## TASK STATEMENT
Each entry is to be retyped exactly as it appears. Leave the images out.

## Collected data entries
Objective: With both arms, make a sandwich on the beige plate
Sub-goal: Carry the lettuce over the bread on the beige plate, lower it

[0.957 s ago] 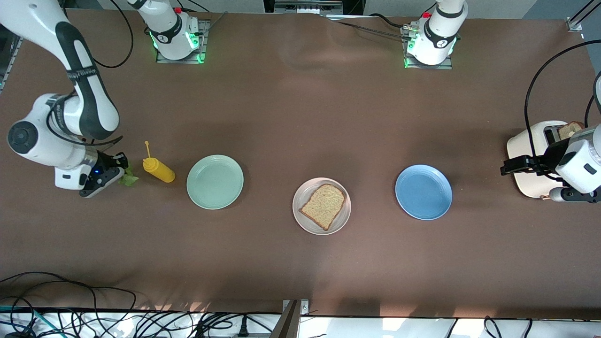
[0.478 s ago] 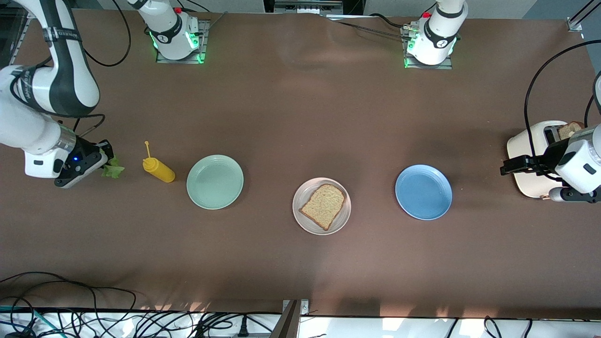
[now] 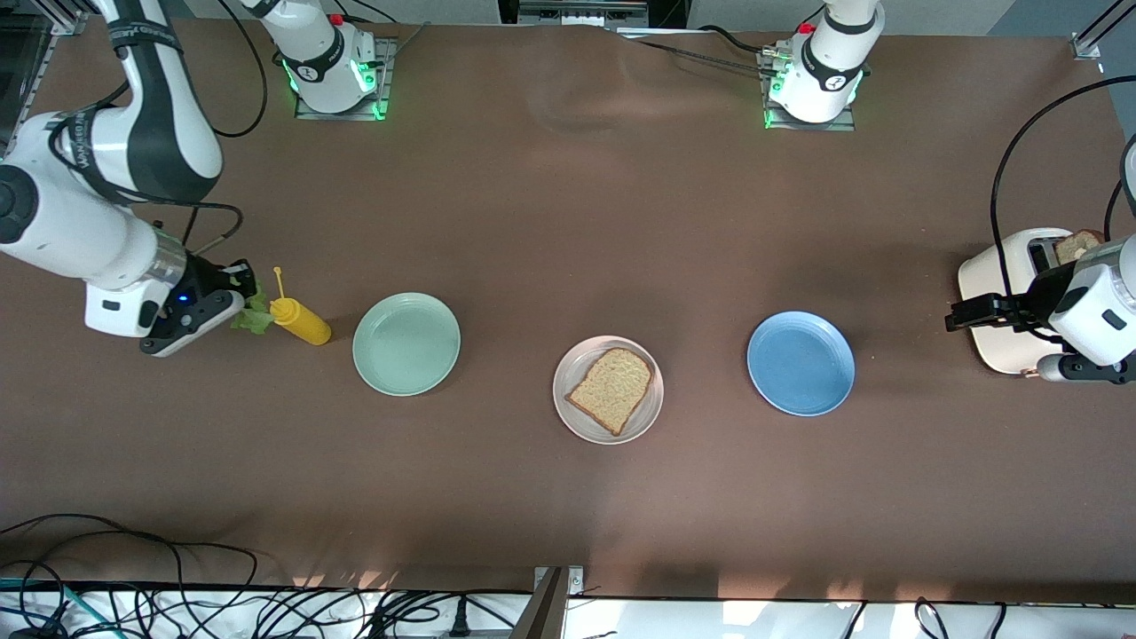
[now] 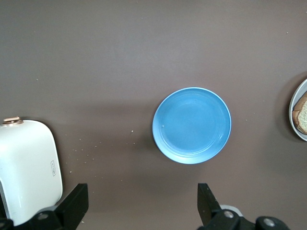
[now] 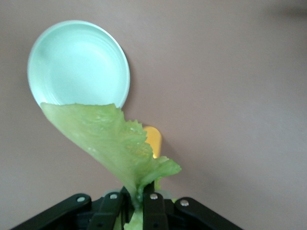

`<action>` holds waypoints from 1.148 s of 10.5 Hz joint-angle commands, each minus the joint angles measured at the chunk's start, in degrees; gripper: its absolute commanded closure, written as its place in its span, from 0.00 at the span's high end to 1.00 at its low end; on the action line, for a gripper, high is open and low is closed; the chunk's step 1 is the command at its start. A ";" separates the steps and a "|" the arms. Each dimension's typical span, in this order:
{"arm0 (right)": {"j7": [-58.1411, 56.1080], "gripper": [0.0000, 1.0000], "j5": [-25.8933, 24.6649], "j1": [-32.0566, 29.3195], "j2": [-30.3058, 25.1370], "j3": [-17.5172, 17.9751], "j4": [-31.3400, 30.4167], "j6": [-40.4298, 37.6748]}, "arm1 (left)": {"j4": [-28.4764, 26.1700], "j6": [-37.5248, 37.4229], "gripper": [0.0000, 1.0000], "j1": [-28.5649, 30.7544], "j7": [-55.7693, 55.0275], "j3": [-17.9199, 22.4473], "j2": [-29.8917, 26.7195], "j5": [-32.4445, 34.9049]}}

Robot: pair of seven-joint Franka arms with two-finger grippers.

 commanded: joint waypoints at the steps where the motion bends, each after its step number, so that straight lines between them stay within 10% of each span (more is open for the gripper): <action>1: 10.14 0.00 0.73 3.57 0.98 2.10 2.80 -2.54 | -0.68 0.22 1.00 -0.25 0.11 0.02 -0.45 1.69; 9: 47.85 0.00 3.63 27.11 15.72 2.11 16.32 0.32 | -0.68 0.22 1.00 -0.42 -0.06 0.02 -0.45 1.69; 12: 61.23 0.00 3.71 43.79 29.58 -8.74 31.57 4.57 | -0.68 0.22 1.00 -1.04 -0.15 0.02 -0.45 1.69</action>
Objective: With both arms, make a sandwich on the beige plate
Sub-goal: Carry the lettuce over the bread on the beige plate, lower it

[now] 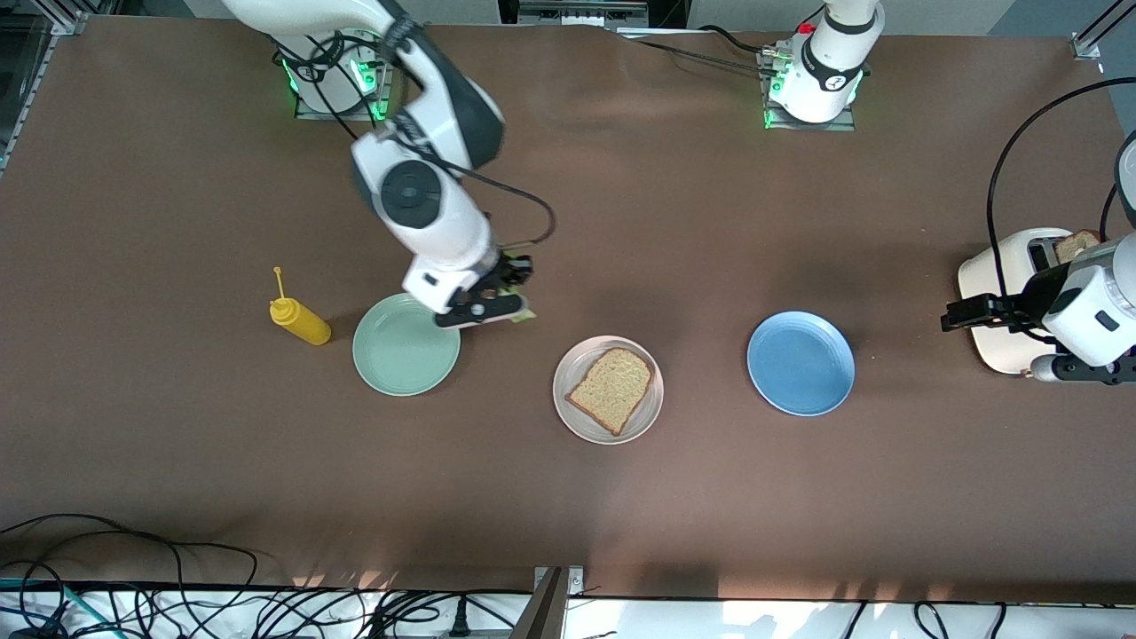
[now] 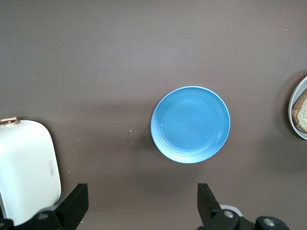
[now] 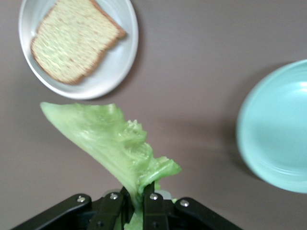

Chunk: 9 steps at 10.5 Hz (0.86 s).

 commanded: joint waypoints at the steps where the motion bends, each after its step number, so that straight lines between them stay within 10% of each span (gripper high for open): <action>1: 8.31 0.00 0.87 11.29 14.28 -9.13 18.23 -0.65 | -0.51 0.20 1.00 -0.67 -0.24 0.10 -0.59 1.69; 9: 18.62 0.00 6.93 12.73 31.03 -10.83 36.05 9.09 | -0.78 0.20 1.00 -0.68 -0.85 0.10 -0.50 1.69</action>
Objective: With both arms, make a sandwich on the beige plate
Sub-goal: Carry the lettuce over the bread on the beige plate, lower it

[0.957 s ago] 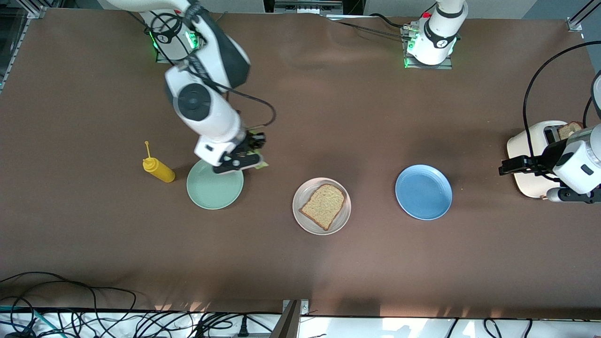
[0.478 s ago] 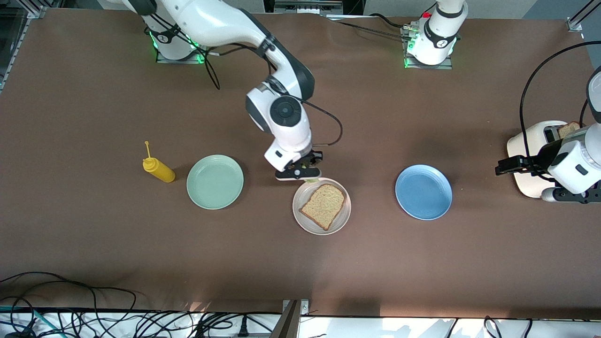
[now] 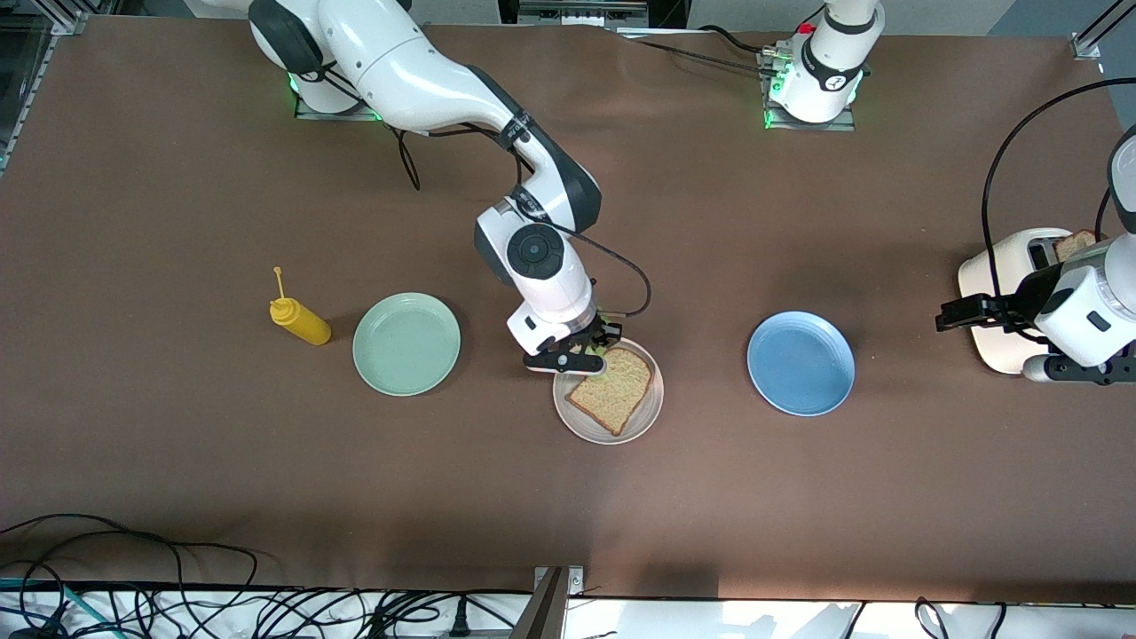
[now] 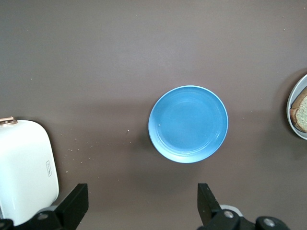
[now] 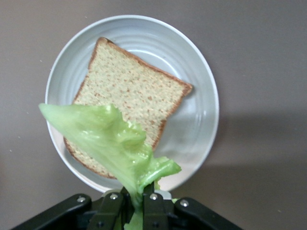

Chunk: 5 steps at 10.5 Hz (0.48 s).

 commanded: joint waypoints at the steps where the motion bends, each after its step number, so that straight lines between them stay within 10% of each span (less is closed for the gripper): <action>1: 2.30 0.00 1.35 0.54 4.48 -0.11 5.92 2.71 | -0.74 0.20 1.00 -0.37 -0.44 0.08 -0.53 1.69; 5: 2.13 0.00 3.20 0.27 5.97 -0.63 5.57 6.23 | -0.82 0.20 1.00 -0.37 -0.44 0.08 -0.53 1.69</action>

## ANSWER AREA
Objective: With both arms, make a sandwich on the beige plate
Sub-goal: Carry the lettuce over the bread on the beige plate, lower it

[0.957 s ago] 
[0.478 s ago] 
[now] 
[now] 
[now] 

`<action>` holds waypoints from 1.148 s of 10.5 Hz joint-angle commands, each minus the joint angles measured at the chunk's start, in degrees; gripper: its absolute commanded closure, written as its place in its span, from 0.00 at the span's high end to 1.00 at its low end; on the action line, for a gripper, high is open and low is closed; the chunk's step 1 is the command at its start. A ";" separates the steps and a "|" the arms. Each dimension's typical span, in this order:
{"arm0 (right)": {"j7": [-58.1411, 56.1080], "gripper": [0.0000, 1.0000], "j5": [-25.8933, 24.6649], "j1": [-32.0566, 29.3195], "j2": [-30.3058, 25.1370], "j3": [-17.5172, 17.9751], "j4": [-31.3400, 30.4167], "j6": [-40.4298, 37.6748]}, "arm1 (left)": {"j4": [-28.4764, 26.1700], "j6": [-37.5248, 37.4229], "gripper": [0.0000, 1.0000], "j1": [-28.5649, 30.7544], "j7": [-55.7693, 55.0275], "j3": [-17.9199, 22.4473], "j2": [-29.8917, 26.7195], "j5": [-32.4445, 34.9049]}}

Robot: pair of seven-joint Franka arms with two-finger grippers.

 commanded: joint waypoints at the steps where the motion bends, each after its step number, so that straight lines between them stay within 10% of each span (more is open for the gripper): <action>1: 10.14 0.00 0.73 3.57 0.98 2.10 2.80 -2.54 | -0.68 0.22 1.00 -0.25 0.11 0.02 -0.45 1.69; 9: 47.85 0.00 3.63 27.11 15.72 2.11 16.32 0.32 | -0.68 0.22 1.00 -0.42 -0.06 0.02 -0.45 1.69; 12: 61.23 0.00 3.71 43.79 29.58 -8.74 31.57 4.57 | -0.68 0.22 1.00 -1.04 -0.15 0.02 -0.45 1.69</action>
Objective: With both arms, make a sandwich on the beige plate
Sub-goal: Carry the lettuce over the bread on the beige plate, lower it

[now] 
[now] 
[now] 

Chunk: 9 steps at 10.5 Hz (0.86 s).

 commanded: joint waypoints at the steps where the motion bends, each after its step number, so that straight lines between them stay within 10% of each span (gripper high for open): <action>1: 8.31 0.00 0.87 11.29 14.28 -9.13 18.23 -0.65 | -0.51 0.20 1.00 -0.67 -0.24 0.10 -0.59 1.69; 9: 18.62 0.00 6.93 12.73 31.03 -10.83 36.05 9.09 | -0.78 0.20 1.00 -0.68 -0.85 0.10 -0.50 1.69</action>
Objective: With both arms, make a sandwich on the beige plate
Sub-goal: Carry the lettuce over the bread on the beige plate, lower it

[0.957 s ago] 
[0.478 s ago] 
[now] 
[now] 
[now] 

Chunk: 5 steps at 10.5 Hz (0.48 s).

 commanded: joint waypoints at the steps where the motion bends, each after its step number, so that straight lines between them stay within 10% of each span (less is closed for the gripper): <action>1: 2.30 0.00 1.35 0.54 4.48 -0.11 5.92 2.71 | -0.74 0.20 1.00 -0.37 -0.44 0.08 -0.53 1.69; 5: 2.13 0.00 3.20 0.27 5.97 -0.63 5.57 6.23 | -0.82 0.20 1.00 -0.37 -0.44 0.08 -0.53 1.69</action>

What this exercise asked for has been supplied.